Hey!
I’m a Dutch rail history buff (and when I say railfan I mean the actual rails. I don’t really care about trains) and when I grew up I wanted to be a cartographer.
I recently found out about https://openrailwaymap.app/ - a site that I have dreamed of creating myself for years but I don’t have the programming skills. What I really love is the historic railway maps in a modern context (for who doesn’t know, select the “infrastructure” layer, then the little calendar icon and see the network in any date you want).
I am an experienced OSM editor (user IIVQ there too) but completely new to OHM, and finding documentation quite scarce. I don’t really understand the concepts as written under #Evolution over Time, are there some examples of what are best practices?
As a starter, I mapped the two first lines of the Amsterdam Metro (collectively know as “oostlijn” and from
Just a few questions:
- I assume all non-date-related tagging from OpenStreetMap is valid here too?
- I am not quite sure how to do the date tagging. start_date and end_date are easy enough, but how would I handle the following scenario’s?
- A railway segment was officially opened in October 14, 1977, but construction was ongoing since at least 1973. Is there a way to put in a “railway=construction” tag from 1973-october 13, 1977 using the same way or do I need to duplicate ways?
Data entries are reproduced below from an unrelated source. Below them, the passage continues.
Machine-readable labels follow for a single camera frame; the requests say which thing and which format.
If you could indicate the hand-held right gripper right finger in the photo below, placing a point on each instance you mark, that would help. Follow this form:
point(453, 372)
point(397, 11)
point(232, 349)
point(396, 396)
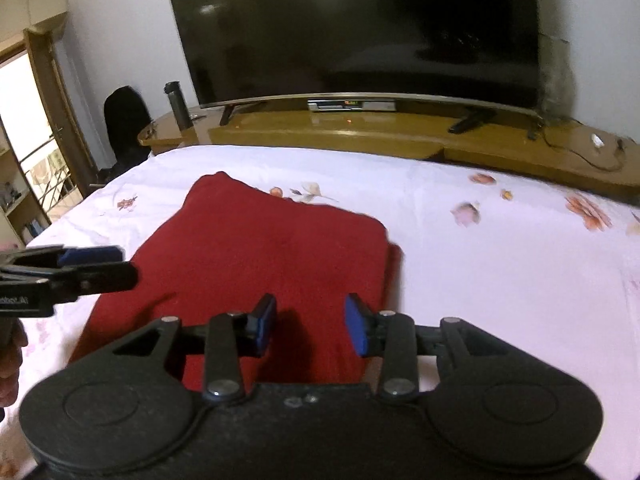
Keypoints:
point(353, 325)

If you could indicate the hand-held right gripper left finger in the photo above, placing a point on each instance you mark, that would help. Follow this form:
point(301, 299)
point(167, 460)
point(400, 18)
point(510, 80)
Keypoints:
point(270, 325)

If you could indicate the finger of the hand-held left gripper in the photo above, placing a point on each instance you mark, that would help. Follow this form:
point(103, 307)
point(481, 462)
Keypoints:
point(90, 255)
point(100, 277)

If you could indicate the red cloth garment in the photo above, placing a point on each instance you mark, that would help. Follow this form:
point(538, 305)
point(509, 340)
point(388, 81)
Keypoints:
point(260, 260)

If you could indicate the person's left hand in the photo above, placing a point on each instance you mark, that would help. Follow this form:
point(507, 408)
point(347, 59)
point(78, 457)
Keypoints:
point(10, 370)

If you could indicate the metal balcony railing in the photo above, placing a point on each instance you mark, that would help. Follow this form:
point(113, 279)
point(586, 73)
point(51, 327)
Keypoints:
point(47, 175)

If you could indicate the wooden shelf unit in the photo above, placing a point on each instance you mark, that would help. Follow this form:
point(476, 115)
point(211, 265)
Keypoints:
point(17, 200)

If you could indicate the black chair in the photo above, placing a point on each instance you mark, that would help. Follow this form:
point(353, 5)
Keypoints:
point(125, 130)

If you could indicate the white floral bed sheet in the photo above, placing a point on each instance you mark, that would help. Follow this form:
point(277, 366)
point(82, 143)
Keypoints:
point(500, 285)

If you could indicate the black thermos bottle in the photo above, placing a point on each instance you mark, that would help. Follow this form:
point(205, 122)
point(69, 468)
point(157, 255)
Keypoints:
point(178, 105)

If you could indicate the wooden television stand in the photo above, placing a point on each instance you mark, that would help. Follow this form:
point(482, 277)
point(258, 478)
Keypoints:
point(380, 132)

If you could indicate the silver set-top box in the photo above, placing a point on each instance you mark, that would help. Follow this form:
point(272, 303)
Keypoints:
point(350, 105)

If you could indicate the black remote control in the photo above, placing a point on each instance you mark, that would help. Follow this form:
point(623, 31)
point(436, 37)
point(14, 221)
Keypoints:
point(470, 122)

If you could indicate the large black television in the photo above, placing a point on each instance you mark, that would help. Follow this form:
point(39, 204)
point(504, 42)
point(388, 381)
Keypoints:
point(350, 30)

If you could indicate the small white object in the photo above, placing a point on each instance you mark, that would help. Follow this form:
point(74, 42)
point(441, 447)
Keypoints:
point(597, 140)

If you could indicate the clear glass vase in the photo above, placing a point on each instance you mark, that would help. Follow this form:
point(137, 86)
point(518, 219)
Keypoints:
point(556, 80)

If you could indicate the wooden door frame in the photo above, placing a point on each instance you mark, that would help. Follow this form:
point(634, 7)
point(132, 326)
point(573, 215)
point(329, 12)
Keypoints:
point(55, 110)

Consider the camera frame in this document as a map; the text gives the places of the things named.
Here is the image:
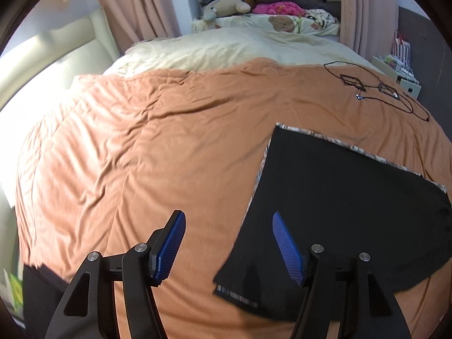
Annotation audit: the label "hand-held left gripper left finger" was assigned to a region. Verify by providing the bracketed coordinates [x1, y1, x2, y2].
[44, 210, 186, 339]

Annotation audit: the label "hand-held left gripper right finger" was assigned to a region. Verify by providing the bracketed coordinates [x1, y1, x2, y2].
[272, 212, 412, 339]

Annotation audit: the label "black pants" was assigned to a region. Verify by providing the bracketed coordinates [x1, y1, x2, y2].
[213, 125, 452, 322]

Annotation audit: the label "orange blanket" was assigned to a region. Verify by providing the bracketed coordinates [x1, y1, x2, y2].
[15, 58, 451, 339]

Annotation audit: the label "dark cloth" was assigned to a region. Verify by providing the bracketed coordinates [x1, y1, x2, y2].
[23, 263, 71, 325]

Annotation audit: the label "green book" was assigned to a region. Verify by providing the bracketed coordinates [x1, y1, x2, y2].
[3, 268, 23, 308]

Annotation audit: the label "cream duvet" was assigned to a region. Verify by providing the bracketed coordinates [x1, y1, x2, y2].
[102, 27, 387, 78]

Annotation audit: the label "bear print pillow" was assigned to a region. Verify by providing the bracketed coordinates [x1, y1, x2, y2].
[214, 9, 341, 36]

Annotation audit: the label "striped paper bag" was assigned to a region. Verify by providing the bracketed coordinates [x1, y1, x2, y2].
[392, 30, 412, 64]

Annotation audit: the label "white padded headboard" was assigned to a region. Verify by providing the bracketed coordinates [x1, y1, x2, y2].
[0, 7, 124, 114]

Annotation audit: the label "pink plush toy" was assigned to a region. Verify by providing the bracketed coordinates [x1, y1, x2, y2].
[252, 2, 304, 17]

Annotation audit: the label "beige plush toy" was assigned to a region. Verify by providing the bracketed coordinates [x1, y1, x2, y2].
[201, 0, 253, 22]

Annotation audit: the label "black cable with frames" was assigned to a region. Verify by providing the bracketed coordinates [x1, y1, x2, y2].
[323, 62, 431, 122]

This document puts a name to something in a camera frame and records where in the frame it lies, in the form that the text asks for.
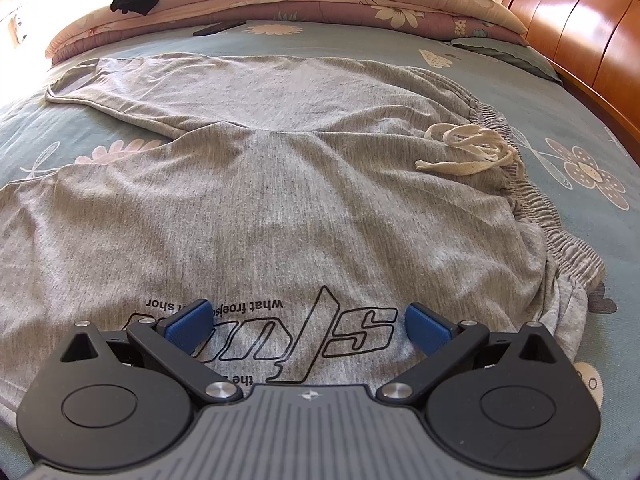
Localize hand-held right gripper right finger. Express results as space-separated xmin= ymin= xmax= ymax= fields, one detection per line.
xmin=376 ymin=302 xmax=573 ymax=405

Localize thin teal pillow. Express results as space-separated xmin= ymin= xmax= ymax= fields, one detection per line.
xmin=447 ymin=36 xmax=563 ymax=85

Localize teal printed bed sheet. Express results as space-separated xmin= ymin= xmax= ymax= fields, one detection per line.
xmin=0 ymin=20 xmax=640 ymax=480

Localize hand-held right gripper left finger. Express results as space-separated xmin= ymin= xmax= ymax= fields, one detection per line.
xmin=59 ymin=299 xmax=243 ymax=405

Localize grey drawstring pants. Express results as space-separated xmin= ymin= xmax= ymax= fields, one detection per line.
xmin=0 ymin=55 xmax=607 ymax=428

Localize mauve floral quilt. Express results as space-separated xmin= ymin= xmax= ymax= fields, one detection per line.
xmin=45 ymin=0 xmax=528 ymax=63

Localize black phone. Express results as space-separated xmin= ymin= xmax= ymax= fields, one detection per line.
xmin=193 ymin=19 xmax=248 ymax=37

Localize wooden headboard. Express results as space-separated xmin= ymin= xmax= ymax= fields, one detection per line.
xmin=502 ymin=0 xmax=640 ymax=161
- How do I go for a pretty normal railway lifecycle: Construction, Open, closed to passengers but open to freight, officially closed but available to works trains (or the occasional railfan tour or sugar beet train), disused (not available due to e.g. asphalted crossings and growing trees, but could be reopened without considerable rebuilding), abandoned (not usable as a rail line but recognizable to the railfan/geography fan as a former rail line)?
- How do I cover a line that is, say, opened in 1900 but electrified in 1950?
- I am especially fan of railways that started to be built (railway=construction) but then construction stopped and lay dormant for decades (e.g. the Métro léger de Charleroi, the Ferrandina-Matera railway or the Saint Maurice-Wesserling railway). How do I map those? As eternal construction or as abandoned?
- In my nearby metro line (built 1977), in 2020-ish a new bridge was built (even though the road under it opened only in 2023 or 2024) on exactly the same alignment. Do I need to draw a new way for the bridge itself in the after situation?
- Is there consensus on how to map a multiple-track situation? E.g. the Amsterdam Metro, I drew the tracks for 2 of the current lines (53/54) as separate tracks where above ground as I know the tracks have always been the same. But for many lines, we will not know more than “built as single track in 1880, doubled in 1920, singled again in 1950” without knowing the exact alignment. How do we handle this?
- Is there a way to map “railway land” which cover a wider area but were we don’t know the exact layout of tracks (yards etc?)
- How do we cover railway services? I by no means want to cover railway train services, but for metro and tram networks, the routes of tram line “1” (Amsterdam) or “the Northern line” (London) has changed over the years and not always covered the same track.
Please, if there is already good documentation I have overlooked or good examples of current mapping practices, point me there!